Exercise aim:
Count the lines in the following data that include "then". Please write only the number.

Exercise materials:
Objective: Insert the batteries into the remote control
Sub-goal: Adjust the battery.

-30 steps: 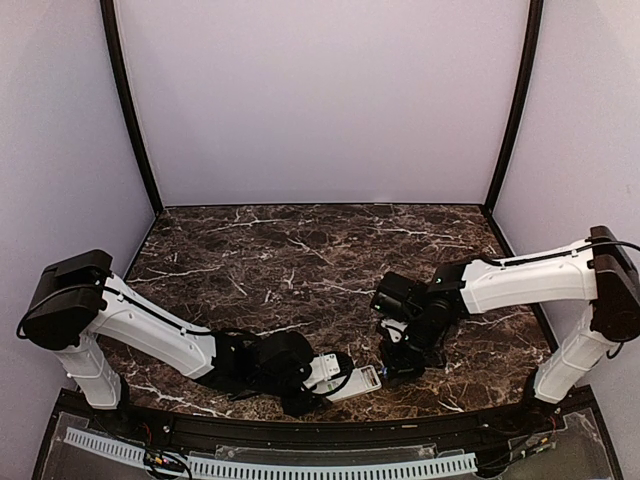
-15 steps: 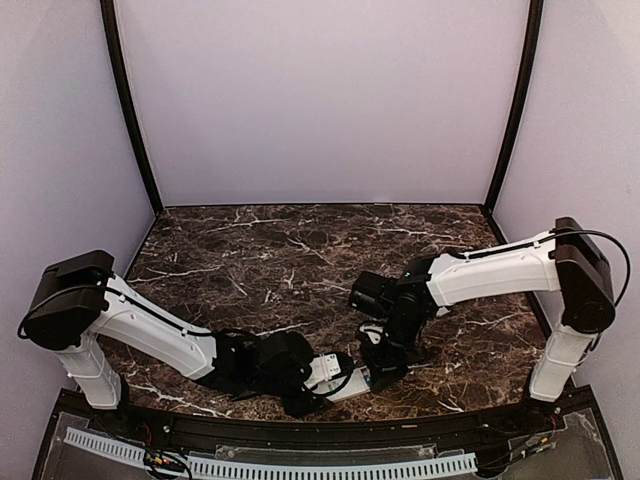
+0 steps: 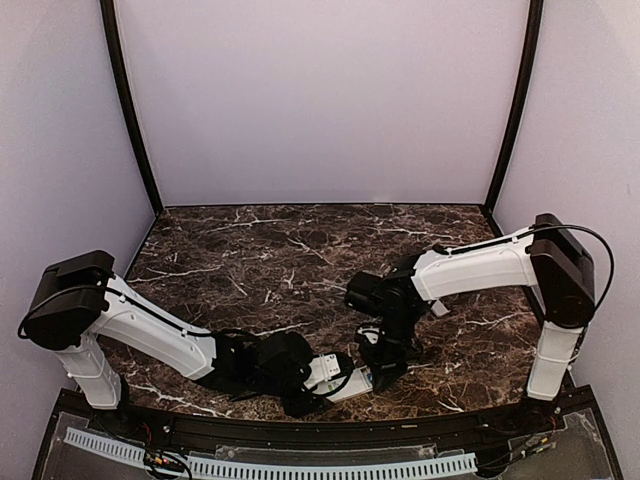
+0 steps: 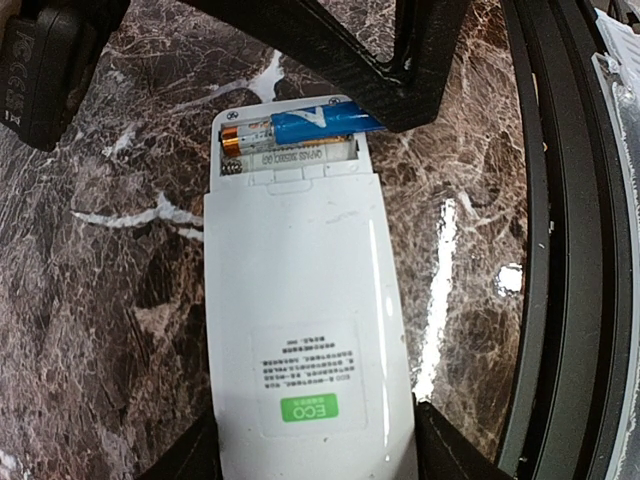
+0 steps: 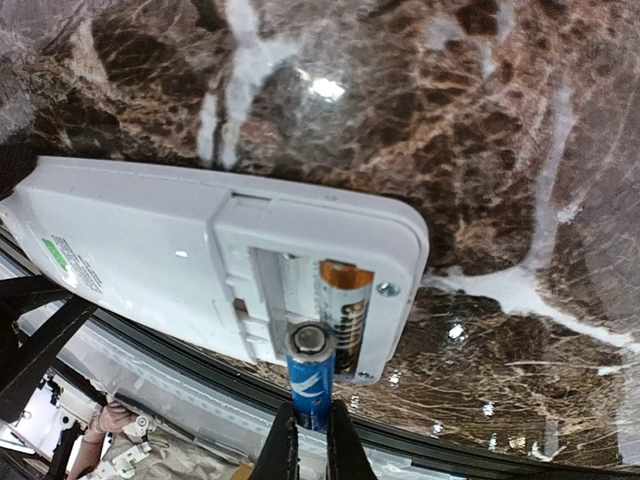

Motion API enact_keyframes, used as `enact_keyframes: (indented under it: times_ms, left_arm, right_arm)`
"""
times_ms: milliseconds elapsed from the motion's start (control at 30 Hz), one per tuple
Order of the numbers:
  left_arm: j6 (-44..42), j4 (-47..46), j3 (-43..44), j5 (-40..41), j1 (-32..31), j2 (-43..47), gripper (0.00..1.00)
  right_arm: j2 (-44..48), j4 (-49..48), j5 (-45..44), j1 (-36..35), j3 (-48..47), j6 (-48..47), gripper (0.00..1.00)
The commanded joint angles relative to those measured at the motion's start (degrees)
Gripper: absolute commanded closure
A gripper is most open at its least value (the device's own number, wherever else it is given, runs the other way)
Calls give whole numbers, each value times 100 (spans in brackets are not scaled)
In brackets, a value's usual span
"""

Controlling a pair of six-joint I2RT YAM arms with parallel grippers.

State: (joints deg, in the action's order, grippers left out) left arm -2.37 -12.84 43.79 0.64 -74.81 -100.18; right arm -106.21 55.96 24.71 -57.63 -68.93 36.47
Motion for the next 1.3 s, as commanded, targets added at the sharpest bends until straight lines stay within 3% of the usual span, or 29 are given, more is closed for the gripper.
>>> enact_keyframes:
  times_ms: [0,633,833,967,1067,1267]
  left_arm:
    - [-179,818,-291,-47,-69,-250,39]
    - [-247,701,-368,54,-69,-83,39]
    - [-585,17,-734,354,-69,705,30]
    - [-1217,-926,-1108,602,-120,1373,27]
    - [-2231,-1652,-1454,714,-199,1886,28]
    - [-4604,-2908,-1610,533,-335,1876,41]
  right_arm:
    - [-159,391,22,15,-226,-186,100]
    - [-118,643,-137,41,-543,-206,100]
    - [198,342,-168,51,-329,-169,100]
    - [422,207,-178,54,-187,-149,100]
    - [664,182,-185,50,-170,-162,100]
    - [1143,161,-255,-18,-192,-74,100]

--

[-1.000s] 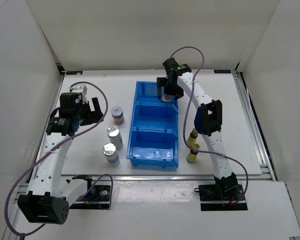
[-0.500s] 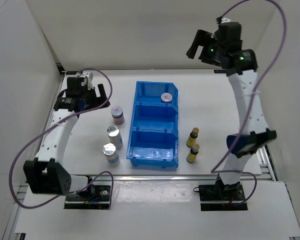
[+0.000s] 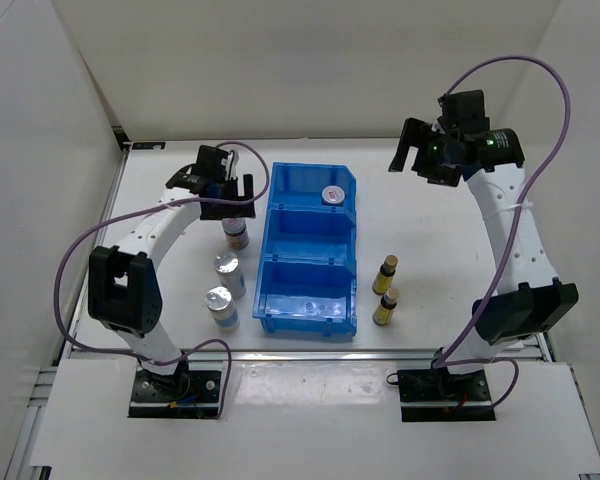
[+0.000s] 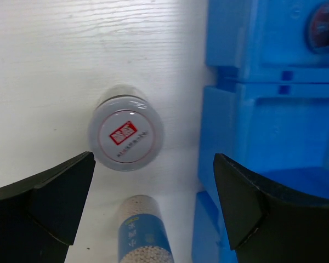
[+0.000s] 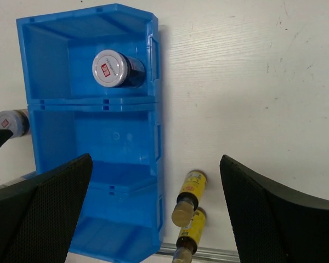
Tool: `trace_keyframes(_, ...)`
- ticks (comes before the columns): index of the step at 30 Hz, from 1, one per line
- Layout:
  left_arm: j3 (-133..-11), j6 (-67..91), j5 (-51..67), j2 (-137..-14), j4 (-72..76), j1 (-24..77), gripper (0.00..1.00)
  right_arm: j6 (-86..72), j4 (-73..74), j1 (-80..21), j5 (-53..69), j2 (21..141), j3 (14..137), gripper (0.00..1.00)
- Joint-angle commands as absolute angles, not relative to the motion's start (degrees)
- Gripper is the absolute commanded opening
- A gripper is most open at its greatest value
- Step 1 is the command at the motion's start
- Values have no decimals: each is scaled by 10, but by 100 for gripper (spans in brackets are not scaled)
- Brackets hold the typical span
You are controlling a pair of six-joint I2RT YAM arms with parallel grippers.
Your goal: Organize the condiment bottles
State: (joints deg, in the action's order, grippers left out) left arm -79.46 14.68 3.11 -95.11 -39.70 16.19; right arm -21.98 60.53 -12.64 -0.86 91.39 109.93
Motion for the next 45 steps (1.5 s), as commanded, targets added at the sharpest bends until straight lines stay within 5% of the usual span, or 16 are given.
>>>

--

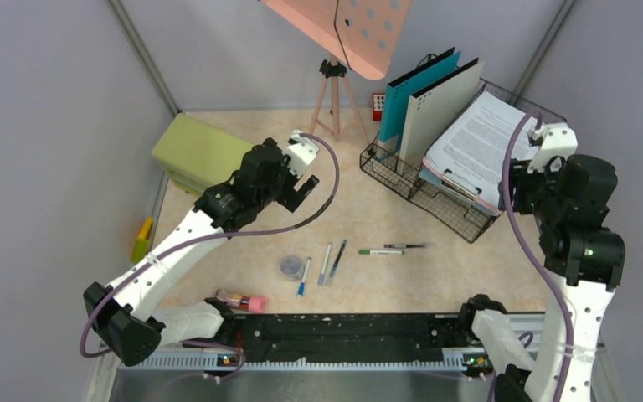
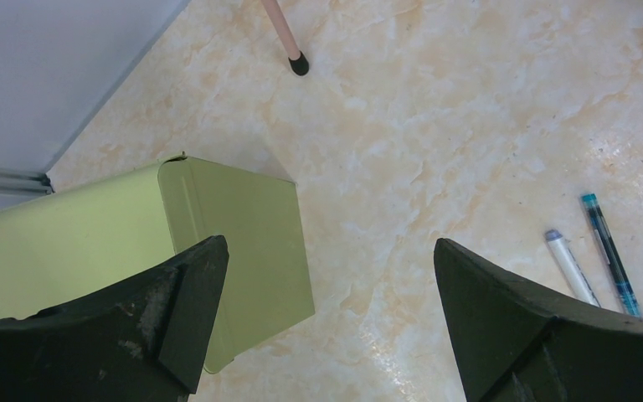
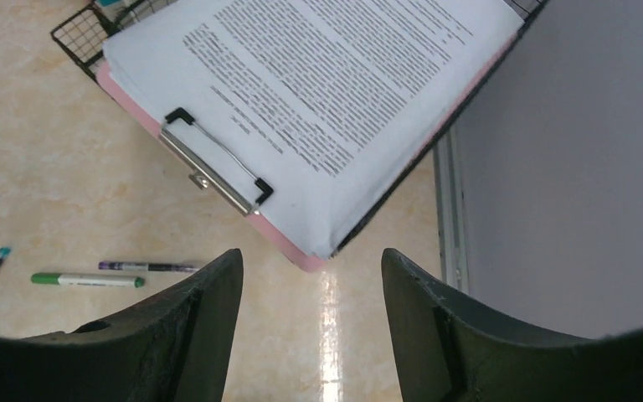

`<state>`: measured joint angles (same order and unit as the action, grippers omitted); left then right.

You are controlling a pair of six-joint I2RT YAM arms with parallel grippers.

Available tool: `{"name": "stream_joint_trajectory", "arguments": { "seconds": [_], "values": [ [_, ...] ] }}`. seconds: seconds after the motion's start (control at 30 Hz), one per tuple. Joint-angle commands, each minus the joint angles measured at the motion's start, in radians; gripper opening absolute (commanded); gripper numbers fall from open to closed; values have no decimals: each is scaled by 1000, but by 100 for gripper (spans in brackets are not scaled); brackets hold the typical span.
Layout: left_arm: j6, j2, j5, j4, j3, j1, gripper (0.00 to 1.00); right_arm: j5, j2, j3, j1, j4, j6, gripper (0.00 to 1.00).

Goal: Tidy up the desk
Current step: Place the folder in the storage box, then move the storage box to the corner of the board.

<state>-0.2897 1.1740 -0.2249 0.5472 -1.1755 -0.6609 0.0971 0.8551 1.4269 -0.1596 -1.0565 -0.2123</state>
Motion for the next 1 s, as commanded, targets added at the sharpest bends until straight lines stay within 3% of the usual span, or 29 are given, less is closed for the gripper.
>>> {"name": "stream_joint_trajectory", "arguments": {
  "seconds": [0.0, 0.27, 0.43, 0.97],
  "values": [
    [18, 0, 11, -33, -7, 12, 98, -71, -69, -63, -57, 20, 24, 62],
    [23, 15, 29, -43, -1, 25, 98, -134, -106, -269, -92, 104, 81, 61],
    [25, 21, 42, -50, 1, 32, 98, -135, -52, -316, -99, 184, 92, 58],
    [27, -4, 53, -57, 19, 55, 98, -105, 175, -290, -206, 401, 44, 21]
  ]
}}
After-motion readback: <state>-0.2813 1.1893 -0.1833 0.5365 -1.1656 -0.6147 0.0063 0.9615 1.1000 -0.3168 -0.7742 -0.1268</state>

Task result:
2